* Task to complete
Please repeat the whole listing exactly, but leave the pictures out.

* Extracted data
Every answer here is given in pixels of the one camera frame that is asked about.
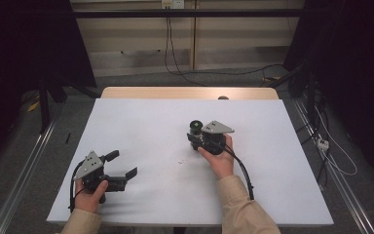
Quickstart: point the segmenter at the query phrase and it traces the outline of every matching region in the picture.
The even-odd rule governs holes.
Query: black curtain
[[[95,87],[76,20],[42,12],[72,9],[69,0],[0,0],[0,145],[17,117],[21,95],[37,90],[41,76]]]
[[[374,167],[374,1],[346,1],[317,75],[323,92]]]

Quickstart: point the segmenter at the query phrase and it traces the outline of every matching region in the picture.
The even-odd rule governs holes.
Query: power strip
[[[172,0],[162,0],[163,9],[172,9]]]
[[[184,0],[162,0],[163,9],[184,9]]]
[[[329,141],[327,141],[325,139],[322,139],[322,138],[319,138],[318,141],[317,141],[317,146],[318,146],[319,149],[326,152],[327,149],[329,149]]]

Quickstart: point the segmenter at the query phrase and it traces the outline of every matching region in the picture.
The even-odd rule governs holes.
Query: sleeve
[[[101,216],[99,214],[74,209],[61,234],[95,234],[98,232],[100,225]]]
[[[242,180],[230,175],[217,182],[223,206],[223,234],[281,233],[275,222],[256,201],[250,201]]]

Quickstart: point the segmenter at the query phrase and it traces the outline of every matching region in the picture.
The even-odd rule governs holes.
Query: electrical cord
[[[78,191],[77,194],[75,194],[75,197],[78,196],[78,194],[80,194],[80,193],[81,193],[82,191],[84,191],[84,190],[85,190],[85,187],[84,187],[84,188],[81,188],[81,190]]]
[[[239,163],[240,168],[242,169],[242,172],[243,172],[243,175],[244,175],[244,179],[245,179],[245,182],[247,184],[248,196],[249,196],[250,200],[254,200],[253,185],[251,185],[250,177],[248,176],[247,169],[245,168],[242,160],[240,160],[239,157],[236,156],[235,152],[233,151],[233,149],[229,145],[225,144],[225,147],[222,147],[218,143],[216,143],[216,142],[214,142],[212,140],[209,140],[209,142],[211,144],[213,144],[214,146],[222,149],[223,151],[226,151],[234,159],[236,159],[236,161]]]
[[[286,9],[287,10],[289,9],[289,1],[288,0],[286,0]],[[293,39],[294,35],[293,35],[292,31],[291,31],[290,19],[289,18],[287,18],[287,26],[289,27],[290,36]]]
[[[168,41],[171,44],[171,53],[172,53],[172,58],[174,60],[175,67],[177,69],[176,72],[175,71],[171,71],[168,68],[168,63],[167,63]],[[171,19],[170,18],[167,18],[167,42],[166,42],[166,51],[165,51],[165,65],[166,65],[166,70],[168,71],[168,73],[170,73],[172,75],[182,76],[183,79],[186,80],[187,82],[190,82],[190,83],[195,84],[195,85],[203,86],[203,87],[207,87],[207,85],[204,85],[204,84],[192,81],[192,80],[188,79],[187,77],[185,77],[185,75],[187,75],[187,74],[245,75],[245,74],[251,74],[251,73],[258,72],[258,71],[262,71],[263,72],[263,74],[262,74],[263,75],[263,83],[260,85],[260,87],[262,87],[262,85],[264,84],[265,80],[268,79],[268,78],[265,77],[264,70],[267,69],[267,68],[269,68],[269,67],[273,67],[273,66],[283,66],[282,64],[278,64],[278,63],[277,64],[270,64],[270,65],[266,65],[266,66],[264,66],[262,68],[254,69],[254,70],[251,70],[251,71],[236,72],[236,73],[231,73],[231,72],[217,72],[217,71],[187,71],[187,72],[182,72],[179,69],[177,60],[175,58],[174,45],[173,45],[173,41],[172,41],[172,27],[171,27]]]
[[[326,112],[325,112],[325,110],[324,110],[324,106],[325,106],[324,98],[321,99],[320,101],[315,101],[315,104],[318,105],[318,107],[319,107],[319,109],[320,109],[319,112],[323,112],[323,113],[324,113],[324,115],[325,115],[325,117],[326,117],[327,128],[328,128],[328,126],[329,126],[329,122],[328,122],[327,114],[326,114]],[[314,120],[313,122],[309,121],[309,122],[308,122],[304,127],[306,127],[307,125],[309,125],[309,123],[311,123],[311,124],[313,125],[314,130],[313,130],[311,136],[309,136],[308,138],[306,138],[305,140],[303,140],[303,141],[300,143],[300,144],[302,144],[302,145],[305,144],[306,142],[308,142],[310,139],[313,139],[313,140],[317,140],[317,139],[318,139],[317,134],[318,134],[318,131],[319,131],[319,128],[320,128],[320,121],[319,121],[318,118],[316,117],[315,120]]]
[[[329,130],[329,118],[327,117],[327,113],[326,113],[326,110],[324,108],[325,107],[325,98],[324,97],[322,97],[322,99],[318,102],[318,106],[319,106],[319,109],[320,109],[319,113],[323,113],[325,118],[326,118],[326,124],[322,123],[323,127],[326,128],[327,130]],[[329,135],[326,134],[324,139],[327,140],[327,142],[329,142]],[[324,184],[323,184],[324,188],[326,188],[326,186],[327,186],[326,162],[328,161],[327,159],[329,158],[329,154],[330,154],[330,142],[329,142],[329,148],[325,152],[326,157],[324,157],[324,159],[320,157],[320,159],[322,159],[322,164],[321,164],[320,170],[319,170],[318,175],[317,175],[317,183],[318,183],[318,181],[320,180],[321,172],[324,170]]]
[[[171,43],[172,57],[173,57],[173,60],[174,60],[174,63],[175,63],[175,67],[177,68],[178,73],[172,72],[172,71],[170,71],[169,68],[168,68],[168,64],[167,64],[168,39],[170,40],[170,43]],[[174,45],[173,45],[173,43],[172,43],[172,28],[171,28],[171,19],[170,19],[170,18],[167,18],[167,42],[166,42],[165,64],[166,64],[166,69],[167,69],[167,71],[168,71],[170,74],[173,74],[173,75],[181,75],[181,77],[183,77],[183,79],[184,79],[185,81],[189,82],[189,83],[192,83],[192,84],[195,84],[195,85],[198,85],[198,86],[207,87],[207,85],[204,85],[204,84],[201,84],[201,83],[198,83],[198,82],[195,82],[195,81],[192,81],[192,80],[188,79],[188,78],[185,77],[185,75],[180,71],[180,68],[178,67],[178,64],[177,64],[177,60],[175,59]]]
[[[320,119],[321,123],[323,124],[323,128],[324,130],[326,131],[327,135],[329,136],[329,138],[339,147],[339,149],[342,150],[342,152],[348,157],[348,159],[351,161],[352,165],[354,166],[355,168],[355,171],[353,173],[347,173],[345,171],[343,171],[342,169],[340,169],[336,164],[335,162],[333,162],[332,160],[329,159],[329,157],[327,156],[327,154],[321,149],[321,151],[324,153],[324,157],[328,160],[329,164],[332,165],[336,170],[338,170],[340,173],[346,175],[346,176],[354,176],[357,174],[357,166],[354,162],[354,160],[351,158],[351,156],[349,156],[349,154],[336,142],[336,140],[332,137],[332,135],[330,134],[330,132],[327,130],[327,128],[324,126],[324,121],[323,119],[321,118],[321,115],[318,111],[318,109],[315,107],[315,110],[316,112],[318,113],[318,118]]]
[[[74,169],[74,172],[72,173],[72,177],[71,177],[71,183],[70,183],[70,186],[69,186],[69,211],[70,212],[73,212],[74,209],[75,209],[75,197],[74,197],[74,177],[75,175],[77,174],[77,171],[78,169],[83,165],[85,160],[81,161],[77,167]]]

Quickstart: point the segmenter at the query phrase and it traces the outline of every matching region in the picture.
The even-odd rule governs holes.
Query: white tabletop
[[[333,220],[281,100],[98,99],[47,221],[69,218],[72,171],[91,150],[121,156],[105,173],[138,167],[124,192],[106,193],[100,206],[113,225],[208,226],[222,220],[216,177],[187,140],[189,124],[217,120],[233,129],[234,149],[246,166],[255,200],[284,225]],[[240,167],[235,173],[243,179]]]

* Result for this task
Every answer here is given in pixels of the one camera frame that is asked about.
Quickstart: point the segmenter at the query phrase and it traces the outline of every matching region in the picture.
The even-odd rule governs holes.
Query: black curtain
[[[95,87],[76,20],[42,12],[72,9],[69,0],[0,0],[0,145],[17,117],[21,95],[37,90],[41,76]]]
[[[374,167],[374,1],[346,1],[317,75],[323,92]]]

Quickstart: point the segmenter at the query phrase and it traces the outline of every matching region in the picture.
The even-odd rule governs holes.
Query: power strip
[[[172,0],[162,0],[163,9],[172,9]]]
[[[184,0],[162,0],[163,9],[184,9]]]
[[[329,141],[327,141],[325,139],[322,139],[322,138],[319,138],[318,141],[317,141],[317,146],[318,146],[319,149],[326,152],[327,149],[329,149]]]

Quickstart: point the segmenter at the query phrase and it traces the outline of every matching region in the picture.
The even-odd rule governs holes.
Query: sleeve
[[[101,216],[99,214],[74,209],[61,234],[95,234],[98,232],[100,225]]]
[[[242,180],[230,175],[217,182],[223,206],[223,234],[281,233],[275,222],[256,201],[250,201]]]

Quickstart: point the segmenter at the query phrase and it traces the outline of every matching region in the picture.
The even-odd rule governs holes.
Query: electrical cord
[[[78,191],[77,194],[75,194],[75,197],[78,196],[78,194],[80,194],[80,193],[81,193],[82,191],[84,191],[84,190],[85,190],[85,187],[84,187],[84,188],[81,188],[81,190]]]
[[[239,163],[240,168],[242,169],[242,172],[243,172],[243,175],[244,175],[244,179],[245,179],[245,182],[247,184],[248,196],[249,196],[250,200],[254,200],[253,185],[251,185],[250,177],[248,176],[247,169],[245,168],[242,160],[240,160],[239,157],[236,156],[235,152],[233,151],[233,149],[229,145],[225,144],[225,147],[222,147],[218,143],[216,143],[216,142],[214,142],[212,140],[209,140],[209,142],[211,144],[213,144],[214,146],[222,149],[223,151],[226,151],[234,159],[236,159],[236,161]]]
[[[286,9],[287,10],[289,9],[289,1],[288,0],[286,0]],[[293,39],[294,35],[293,35],[292,31],[291,31],[290,19],[289,18],[287,18],[287,26],[289,27],[290,36]]]
[[[168,41],[171,44],[171,53],[172,53],[172,58],[174,60],[175,67],[177,69],[176,72],[175,71],[171,71],[168,68],[168,63],[167,63]],[[171,19],[170,18],[167,18],[167,42],[166,42],[166,51],[165,51],[165,65],[166,65],[166,70],[168,71],[168,73],[170,73],[172,75],[182,76],[183,79],[186,80],[187,82],[190,82],[190,83],[195,84],[195,85],[203,86],[203,87],[207,87],[207,85],[204,85],[204,84],[192,81],[192,80],[188,79],[187,77],[185,77],[185,75],[187,75],[187,74],[245,75],[245,74],[251,74],[251,73],[258,72],[258,71],[262,71],[263,72],[263,74],[262,74],[263,75],[263,83],[260,85],[260,87],[262,87],[262,85],[264,84],[265,80],[268,79],[268,78],[265,77],[264,70],[267,69],[267,68],[269,68],[269,67],[273,67],[273,66],[283,66],[282,64],[278,64],[278,63],[277,64],[270,64],[270,65],[266,65],[266,66],[264,66],[262,68],[254,69],[254,70],[251,70],[251,71],[236,72],[236,73],[231,73],[231,72],[217,72],[217,71],[187,71],[187,72],[182,72],[179,69],[177,60],[175,58],[174,45],[173,45],[173,41],[172,41],[172,27],[171,27]]]
[[[326,112],[325,112],[325,110],[324,110],[324,106],[325,106],[324,98],[321,99],[320,101],[315,101],[315,104],[318,105],[318,107],[319,107],[319,109],[320,109],[319,112],[323,112],[323,113],[324,113],[324,115],[325,115],[325,117],[326,117],[327,128],[328,128],[328,126],[329,126],[329,122],[328,122],[327,114],[326,114]],[[314,120],[313,122],[309,121],[309,122],[308,122],[304,127],[306,127],[307,125],[309,125],[309,123],[311,123],[311,124],[313,125],[314,130],[313,130],[311,136],[309,136],[308,138],[306,138],[305,140],[303,140],[303,141],[300,143],[300,144],[302,144],[302,145],[305,144],[306,142],[308,142],[310,139],[313,139],[313,140],[317,140],[317,139],[318,139],[317,134],[318,134],[318,131],[319,131],[319,128],[320,128],[320,121],[319,121],[318,118],[316,117],[315,120]]]
[[[329,130],[329,118],[327,117],[327,113],[326,113],[326,110],[324,108],[325,107],[325,98],[324,97],[322,97],[322,99],[318,102],[318,106],[319,106],[319,109],[320,109],[319,113],[323,113],[325,118],[326,118],[326,124],[322,123],[323,127],[326,128],[327,130]],[[329,135],[326,134],[324,139],[327,140],[327,142],[329,142]],[[324,184],[323,184],[324,188],[326,188],[326,186],[327,186],[326,162],[328,161],[327,159],[329,158],[329,154],[330,154],[330,142],[329,142],[329,148],[325,152],[326,157],[324,157],[324,159],[320,157],[320,159],[322,159],[322,164],[321,164],[320,170],[319,170],[318,175],[317,175],[317,183],[318,183],[318,181],[320,180],[321,172],[324,170]]]
[[[171,43],[172,57],[173,57],[173,60],[174,60],[174,63],[175,63],[175,67],[177,68],[178,73],[172,72],[172,71],[170,71],[169,68],[168,68],[168,64],[167,64],[168,39],[170,40],[170,43]],[[174,45],[173,45],[173,43],[172,43],[172,28],[171,28],[171,19],[170,19],[170,18],[167,18],[167,42],[166,42],[165,64],[166,64],[166,69],[167,69],[167,71],[168,71],[170,74],[173,74],[173,75],[181,75],[181,77],[183,77],[183,79],[184,79],[185,81],[189,82],[189,83],[192,83],[192,84],[195,84],[195,85],[198,85],[198,86],[207,87],[207,85],[204,85],[204,84],[201,84],[201,83],[198,83],[198,82],[195,82],[195,81],[192,81],[192,80],[188,79],[188,78],[185,77],[185,75],[180,71],[180,68],[178,67],[178,64],[177,64],[177,60],[175,59]]]
[[[320,119],[321,123],[323,124],[323,128],[324,130],[326,131],[327,135],[329,136],[329,138],[339,147],[339,149],[342,150],[342,152],[348,157],[348,159],[351,161],[352,165],[354,166],[355,168],[355,171],[353,173],[347,173],[345,171],[343,171],[342,169],[340,169],[336,164],[335,162],[333,162],[332,160],[329,159],[329,157],[327,156],[327,154],[321,149],[321,151],[324,153],[324,157],[328,160],[329,164],[332,165],[336,170],[338,170],[340,173],[346,175],[346,176],[354,176],[357,174],[357,166],[354,162],[354,160],[351,158],[351,156],[349,156],[349,154],[336,142],[336,140],[332,137],[332,135],[330,134],[330,132],[327,130],[327,128],[324,126],[324,121],[323,119],[321,118],[321,115],[318,111],[318,109],[315,107],[315,110],[316,112],[318,113],[318,118]]]
[[[74,169],[74,172],[72,173],[72,177],[71,177],[71,183],[70,183],[70,186],[69,186],[69,211],[70,212],[73,212],[74,209],[75,209],[75,197],[74,197],[74,177],[75,175],[77,174],[77,171],[78,169],[83,165],[85,160],[81,161],[77,167]]]

Quickstart: point the segmenter at the query phrase and it traces the outline of every matching region in the picture.
The even-odd rule governs holes.
Query: white tabletop
[[[333,220],[281,100],[98,99],[47,221],[69,218],[72,171],[91,150],[121,156],[105,173],[138,167],[124,192],[106,193],[100,206],[113,225],[208,226],[222,220],[216,177],[187,140],[189,124],[217,120],[233,129],[234,149],[246,166],[255,200],[284,225]],[[240,167],[235,173],[243,179]]]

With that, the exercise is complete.